■ Task details
A faithful copy is needed of the lines below from the one with "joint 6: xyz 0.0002" up to and including the one with "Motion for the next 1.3"; set it down with no pictures and no other lines.

(Records drawn from a dataset)

__________________________________________________

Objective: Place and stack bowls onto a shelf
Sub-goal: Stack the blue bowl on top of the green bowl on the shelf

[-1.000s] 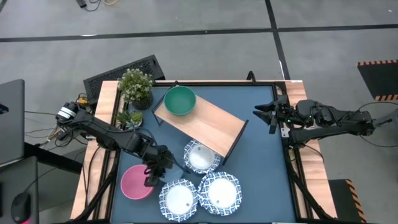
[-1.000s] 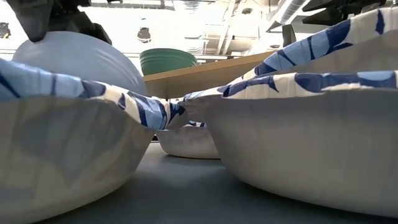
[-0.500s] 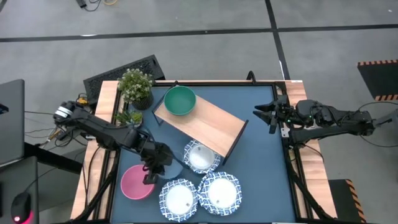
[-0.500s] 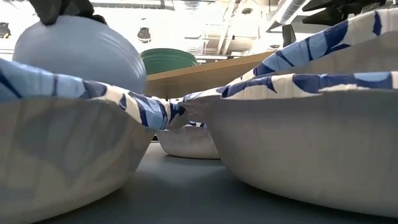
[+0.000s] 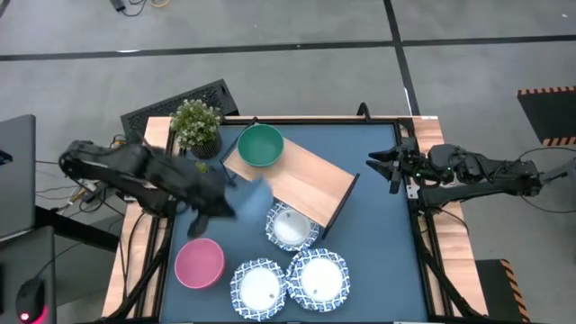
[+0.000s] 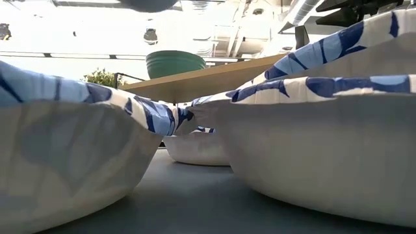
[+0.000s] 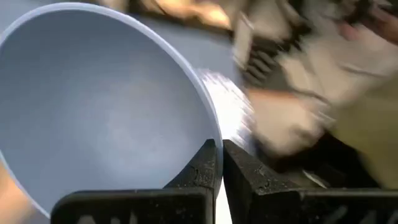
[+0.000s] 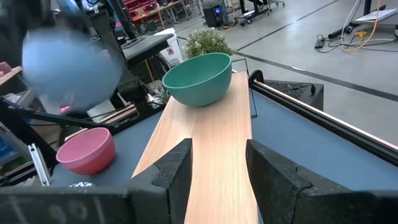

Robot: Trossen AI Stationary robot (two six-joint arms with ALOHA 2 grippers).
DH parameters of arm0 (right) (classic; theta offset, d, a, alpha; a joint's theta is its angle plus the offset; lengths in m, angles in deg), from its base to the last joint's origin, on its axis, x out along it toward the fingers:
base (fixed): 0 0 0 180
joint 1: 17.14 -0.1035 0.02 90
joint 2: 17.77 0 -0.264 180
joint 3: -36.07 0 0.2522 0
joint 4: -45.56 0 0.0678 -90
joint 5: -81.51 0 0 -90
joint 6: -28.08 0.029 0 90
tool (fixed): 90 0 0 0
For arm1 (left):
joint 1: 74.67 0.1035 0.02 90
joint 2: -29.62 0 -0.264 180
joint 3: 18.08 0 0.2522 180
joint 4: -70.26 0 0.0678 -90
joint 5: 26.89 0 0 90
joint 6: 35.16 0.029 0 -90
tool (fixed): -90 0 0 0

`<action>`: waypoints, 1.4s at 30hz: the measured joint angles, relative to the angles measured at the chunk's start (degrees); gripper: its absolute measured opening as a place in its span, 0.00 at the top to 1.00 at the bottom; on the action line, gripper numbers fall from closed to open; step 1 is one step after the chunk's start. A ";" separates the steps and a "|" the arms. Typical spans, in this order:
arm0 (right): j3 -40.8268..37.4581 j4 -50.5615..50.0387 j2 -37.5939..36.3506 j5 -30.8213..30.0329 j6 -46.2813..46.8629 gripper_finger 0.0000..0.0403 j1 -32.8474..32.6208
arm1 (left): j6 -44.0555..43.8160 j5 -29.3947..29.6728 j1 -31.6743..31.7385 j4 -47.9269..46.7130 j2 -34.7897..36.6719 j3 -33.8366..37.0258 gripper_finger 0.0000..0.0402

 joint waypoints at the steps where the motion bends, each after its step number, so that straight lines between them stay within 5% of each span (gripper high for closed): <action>1: -0.02 0.00 0.00 -0.05 -0.08 0.56 -0.01 | 3.23 4.06 0.56 -0.71 0.00 -2.32 1.00; 4: 0.00 0.00 0.00 -1.59 -0.12 0.56 0.01 | 14.81 15.29 2.74 -2.15 -0.43 -8.60 1.00; 7: 0.00 -0.02 -0.02 -1.93 -0.12 0.56 0.01 | 24.37 19.49 6.41 -2.76 -1.69 -12.88 1.00; 14: -0.02 -0.11 -0.01 -2.02 -0.10 0.56 0.01 | 33.53 14.42 17.89 -17.59 -10.27 -20.79 1.00; 20: -0.02 -0.26 -0.02 -2.19 -0.10 0.56 0.01 | 39.50 14.94 21.57 -31.35 -19.84 -25.41 1.00; 30: -0.02 -1.01 -0.02 -2.62 0.34 0.56 0.01 | 47.01 13.99 21.68 -36.04 -29.05 -25.51 1.00; 42: -0.02 -0.98 -0.02 -2.62 0.36 0.56 0.01 | 46.97 9.86 24.16 -36.16 -29.92 -25.51 0.96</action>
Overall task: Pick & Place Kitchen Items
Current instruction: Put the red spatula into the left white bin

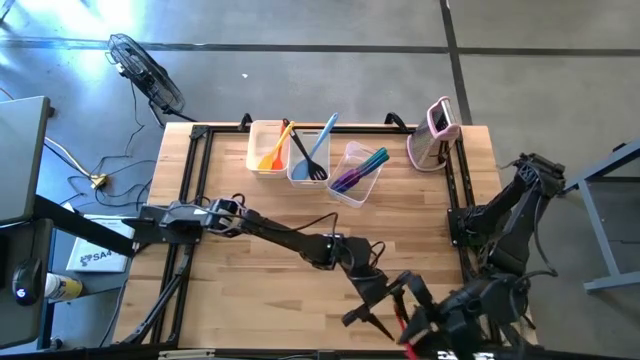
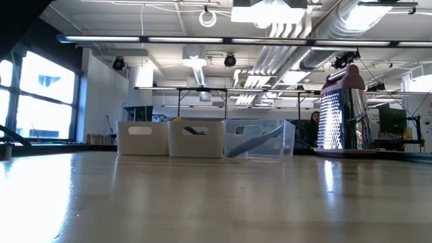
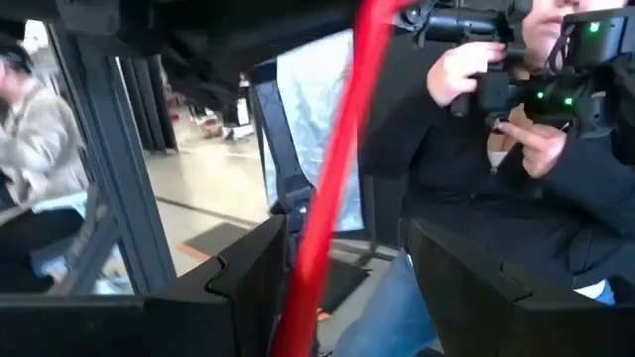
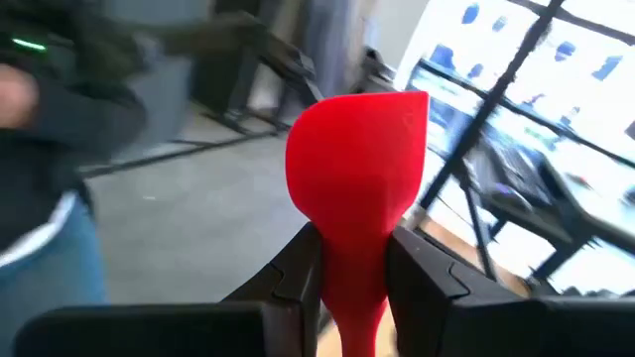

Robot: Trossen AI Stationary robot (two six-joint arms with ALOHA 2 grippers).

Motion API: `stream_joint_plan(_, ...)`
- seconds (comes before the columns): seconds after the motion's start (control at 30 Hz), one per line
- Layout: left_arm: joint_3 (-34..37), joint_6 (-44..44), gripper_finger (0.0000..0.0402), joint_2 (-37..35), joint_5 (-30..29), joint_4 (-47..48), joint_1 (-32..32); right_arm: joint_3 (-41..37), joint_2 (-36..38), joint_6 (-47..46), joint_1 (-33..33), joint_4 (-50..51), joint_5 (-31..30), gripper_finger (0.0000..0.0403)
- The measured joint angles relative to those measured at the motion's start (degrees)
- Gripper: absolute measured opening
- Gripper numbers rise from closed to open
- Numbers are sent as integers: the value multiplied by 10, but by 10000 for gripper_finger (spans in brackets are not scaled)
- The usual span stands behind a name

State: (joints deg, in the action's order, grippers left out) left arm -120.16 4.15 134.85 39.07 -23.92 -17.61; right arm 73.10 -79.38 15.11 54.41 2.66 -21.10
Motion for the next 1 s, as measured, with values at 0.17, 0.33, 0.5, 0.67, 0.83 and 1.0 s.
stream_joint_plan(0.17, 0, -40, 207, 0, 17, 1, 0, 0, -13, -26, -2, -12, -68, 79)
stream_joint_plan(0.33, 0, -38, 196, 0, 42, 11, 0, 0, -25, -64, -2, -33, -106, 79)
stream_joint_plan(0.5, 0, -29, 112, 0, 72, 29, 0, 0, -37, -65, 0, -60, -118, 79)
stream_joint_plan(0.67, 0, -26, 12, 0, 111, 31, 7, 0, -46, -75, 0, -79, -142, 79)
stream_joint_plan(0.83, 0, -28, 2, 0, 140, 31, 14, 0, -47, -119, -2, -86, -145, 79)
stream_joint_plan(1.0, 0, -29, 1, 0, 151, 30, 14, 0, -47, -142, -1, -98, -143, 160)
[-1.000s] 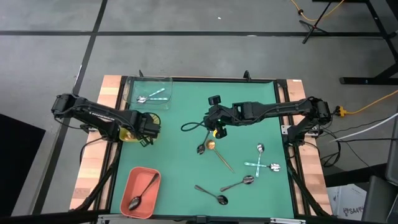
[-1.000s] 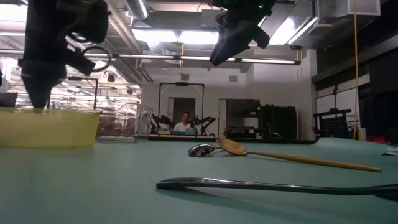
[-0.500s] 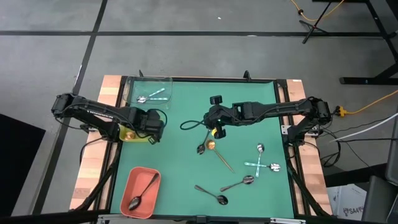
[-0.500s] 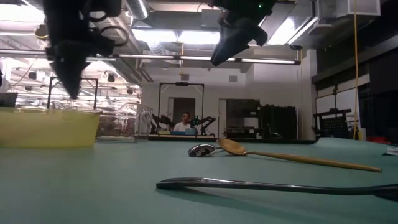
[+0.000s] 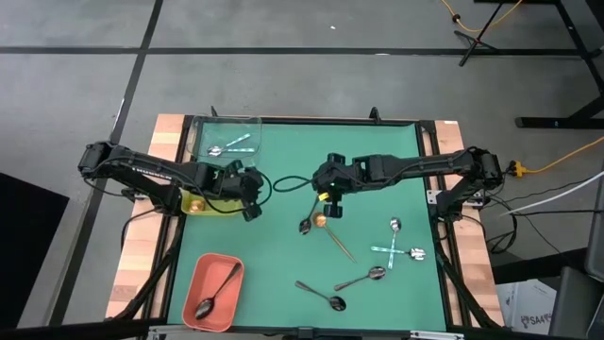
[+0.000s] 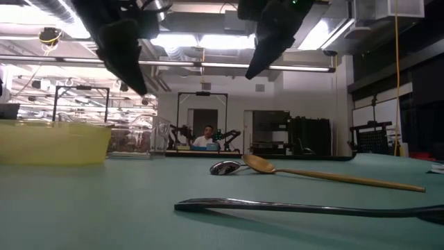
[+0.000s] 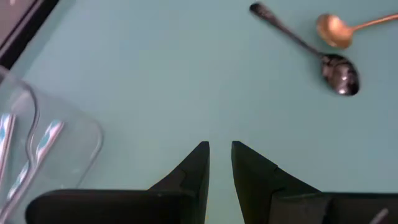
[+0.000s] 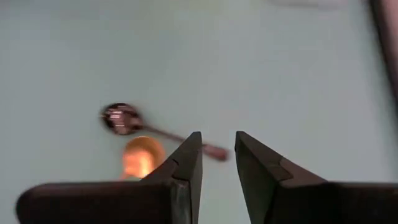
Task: Sort silverware by color (type)
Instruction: Put the gold spoon into the yellow bin
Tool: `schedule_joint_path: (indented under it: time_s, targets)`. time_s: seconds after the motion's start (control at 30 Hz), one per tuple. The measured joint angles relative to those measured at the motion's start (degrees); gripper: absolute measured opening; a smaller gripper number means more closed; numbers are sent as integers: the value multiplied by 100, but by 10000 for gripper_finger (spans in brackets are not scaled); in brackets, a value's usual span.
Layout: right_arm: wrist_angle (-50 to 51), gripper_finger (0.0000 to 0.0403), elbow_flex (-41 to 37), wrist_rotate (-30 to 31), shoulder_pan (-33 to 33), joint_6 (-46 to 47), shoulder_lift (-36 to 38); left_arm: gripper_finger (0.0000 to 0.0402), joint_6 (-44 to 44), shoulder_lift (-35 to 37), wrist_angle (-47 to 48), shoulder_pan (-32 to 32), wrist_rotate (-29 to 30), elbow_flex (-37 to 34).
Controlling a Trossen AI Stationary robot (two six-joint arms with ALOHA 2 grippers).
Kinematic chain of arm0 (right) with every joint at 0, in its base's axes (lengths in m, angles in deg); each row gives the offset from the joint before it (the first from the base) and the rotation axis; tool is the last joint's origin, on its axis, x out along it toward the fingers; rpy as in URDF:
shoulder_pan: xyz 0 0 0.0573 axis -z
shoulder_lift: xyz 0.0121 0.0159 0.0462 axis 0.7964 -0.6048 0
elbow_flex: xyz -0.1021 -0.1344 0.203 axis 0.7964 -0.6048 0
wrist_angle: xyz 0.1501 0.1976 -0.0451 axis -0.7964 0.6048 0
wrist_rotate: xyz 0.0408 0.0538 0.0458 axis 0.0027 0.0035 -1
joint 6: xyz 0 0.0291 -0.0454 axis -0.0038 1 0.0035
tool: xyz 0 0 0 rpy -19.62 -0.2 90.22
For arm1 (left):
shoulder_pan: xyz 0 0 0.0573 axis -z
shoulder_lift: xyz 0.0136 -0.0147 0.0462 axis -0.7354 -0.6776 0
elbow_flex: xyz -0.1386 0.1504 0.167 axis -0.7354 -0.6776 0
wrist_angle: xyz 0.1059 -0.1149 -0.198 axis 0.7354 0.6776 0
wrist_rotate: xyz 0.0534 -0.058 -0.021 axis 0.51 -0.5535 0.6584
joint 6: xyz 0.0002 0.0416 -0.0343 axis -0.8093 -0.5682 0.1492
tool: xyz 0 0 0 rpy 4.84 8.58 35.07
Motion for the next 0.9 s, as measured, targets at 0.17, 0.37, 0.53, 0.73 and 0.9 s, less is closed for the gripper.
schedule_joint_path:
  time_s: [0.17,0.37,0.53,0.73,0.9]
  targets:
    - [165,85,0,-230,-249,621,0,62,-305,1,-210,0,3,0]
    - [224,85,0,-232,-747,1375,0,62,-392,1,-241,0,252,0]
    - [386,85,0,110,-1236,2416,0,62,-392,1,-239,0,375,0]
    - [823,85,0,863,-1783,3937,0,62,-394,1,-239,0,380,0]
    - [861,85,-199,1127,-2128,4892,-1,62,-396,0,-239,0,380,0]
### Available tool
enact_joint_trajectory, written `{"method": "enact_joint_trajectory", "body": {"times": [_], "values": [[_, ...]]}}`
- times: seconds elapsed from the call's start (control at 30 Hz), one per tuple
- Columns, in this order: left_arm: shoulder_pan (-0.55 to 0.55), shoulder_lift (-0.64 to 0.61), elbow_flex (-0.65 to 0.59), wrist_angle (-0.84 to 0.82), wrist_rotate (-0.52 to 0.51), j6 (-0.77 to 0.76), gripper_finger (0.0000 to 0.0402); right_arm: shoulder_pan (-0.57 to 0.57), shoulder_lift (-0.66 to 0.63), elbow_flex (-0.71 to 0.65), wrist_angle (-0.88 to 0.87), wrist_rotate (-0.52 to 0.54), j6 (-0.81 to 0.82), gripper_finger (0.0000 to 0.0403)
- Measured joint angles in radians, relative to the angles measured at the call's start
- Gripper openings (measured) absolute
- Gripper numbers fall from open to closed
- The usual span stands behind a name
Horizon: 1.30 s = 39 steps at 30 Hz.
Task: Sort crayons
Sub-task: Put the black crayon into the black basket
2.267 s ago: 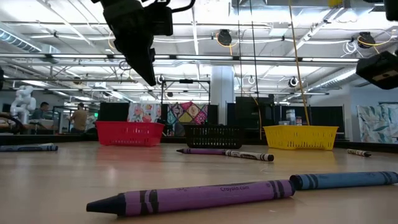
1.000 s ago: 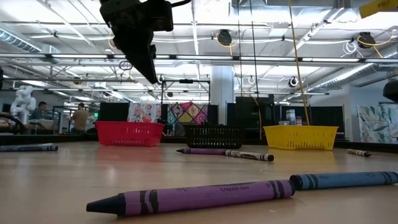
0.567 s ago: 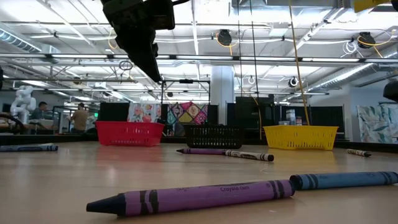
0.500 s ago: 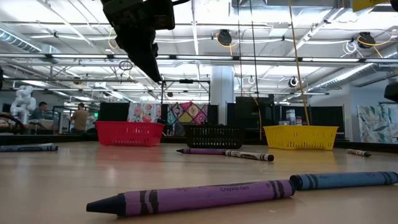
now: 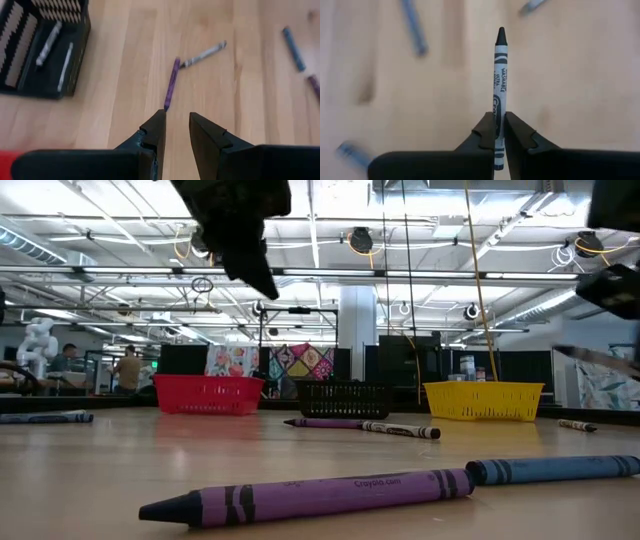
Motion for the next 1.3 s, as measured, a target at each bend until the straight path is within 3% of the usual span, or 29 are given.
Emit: {"method": "enact_joint_trajectory", "body": {"times": [0.27,0.5,0.67,0.83,1.03,1.13,1.3], "values": [[0.000,0.000,-0.001,0.181,0.000,0.006,0.0085,-0.064,-0.154,0.000,0.047,0.239,-0.070,0.0000],[0.000,0.000,-0.001,0.406,0.000,0.041,0.0085,-0.127,-0.272,0.002,0.339,0.369,-0.376,0.0000],[0.000,0.000,-0.001,0.620,0.039,0.050,0.0085,-0.196,-0.281,0.002,0.528,0.370,-0.608,0.0000],[-0.001,0.000,-0.001,0.663,0.047,0.050,0.0085,-0.240,-0.282,0.002,0.683,0.368,-0.740,0.0000],[-0.001,0.001,-0.001,0.698,0.053,0.051,0.0085,-0.294,-0.282,0.002,0.757,0.360,-0.785,0.0000],[-0.002,0.001,-0.001,0.755,0.072,0.051,0.0085,-0.325,-0.274,0.002,0.789,0.286,-0.786,0.0000],[-0.002,0.001,-0.001,0.785,0.073,0.052,0.0085,-0.354,-0.253,0.002,0.831,0.261,-0.805,0.0000]]}}
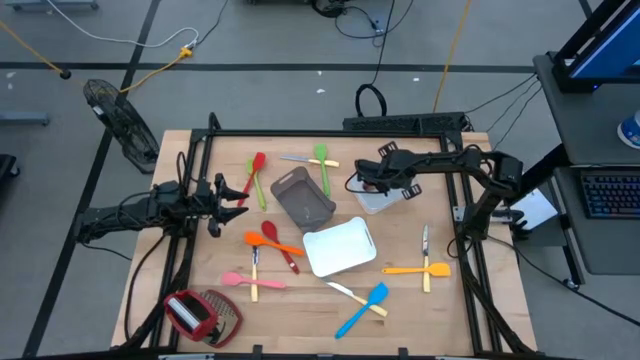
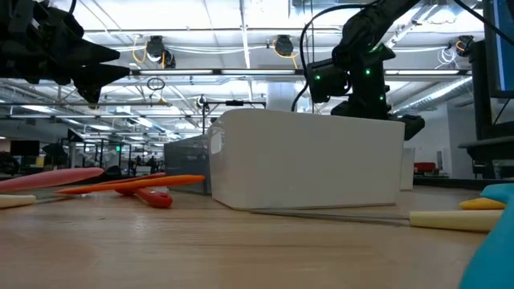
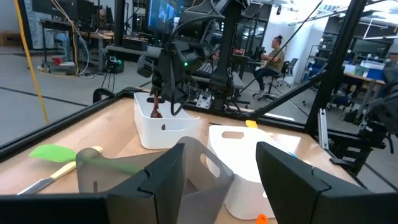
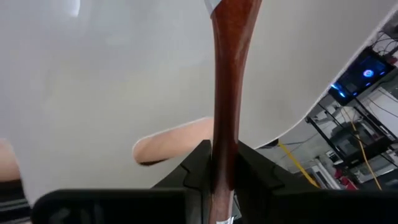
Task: Pick & Place Kitchen Items
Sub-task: Put the brown spoon into the top white bin, then put the yellow spatula into the bottom white bin
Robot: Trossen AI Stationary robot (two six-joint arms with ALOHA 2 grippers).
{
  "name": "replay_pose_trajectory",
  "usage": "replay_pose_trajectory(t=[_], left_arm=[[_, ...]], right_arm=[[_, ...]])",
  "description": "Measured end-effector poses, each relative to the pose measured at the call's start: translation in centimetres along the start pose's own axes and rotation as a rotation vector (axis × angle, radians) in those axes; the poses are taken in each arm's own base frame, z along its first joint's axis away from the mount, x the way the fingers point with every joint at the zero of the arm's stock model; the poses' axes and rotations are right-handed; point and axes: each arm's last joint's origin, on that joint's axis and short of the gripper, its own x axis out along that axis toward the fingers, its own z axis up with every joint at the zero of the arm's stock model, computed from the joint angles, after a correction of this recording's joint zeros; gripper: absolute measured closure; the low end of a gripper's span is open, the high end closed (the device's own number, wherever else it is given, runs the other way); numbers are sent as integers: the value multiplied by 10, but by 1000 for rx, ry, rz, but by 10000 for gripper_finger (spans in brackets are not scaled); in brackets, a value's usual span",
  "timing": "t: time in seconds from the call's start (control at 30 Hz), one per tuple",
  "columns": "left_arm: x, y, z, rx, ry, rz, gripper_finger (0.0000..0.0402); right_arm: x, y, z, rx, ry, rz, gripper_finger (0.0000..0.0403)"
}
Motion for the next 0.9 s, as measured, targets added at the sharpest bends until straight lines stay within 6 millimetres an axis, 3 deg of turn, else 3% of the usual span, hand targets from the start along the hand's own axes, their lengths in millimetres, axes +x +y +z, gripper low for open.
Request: replay_pose_trajectory(t=[0.43, 0.9], left_arm=[[0, 0, -1, -1, 15, 3, 199], [0, 0, -1, -2, 15, 3, 199]], right_arm=[[0, -2, 2, 69, -23, -15, 354], [-2, -2, 2, 64, 19, -70, 257]])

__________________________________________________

■ Result of the exercise
joint 6: xyz 0.0002 0.0416 -0.0343 axis -0.8093 -0.5682 0.1492
tool: xyz 0 0 0 rpy 4.84 8.58 35.07
Motion for the next 0.9 s, as measured, targets at 0.17, 0.37, 0.53, 0.73 and 0.9 s, less is closed for the gripper.
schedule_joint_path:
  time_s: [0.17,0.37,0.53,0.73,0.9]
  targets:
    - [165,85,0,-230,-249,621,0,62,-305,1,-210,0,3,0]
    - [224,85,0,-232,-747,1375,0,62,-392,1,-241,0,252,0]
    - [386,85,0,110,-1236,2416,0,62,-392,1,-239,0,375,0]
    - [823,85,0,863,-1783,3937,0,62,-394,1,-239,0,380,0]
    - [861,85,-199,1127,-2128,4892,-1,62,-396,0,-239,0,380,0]
### Available tool
enact_joint_trajectory, written `{"method": "enact_joint_trajectory", "body": {"times": [_], "values": [[_, ...]]}}`
- times: seconds elapsed from the call's start (control at 30 Hz), one per tuple
- Columns, in this order: left_arm: shoulder_pan (-0.55 to 0.55), shoulder_lift (-0.64 to 0.61), elbow_flex (-0.65 to 0.59), wrist_angle (-0.84 to 0.82), wrist_rotate (-0.52 to 0.51), j6 (-0.77 to 0.76), gripper_finger (0.0000 to 0.0402); right_arm: shoulder_pan (-0.57 to 0.57), shoulder_lift (-0.66 to 0.63), elbow_flex (-0.71 to 0.65), wrist_angle (-0.88 to 0.87), wrist_rotate (-0.52 to 0.54), j6 (-0.81 to 0.82), gripper_finger (0.0000 to 0.0403)
- Measured joint angles in radians, relative to the angles measured at the call's start
- Gripper openings (measured) absolute
- Gripper numbers fall from open to closed
- The usual span stands behind a name
Horizon: 1.30 s = 39 steps at 30 Hz.
Task: Sort crayons
Sub-task: Put the black crayon into the black basket
2.267 s ago: 
1.000 s ago: 
0.567 s ago: 
0.500 s ago: 
now: 
Motion for the next 1.3 s, as measured, a target at each bend until the straight path is within 3% of the usual span, or 29 are given.

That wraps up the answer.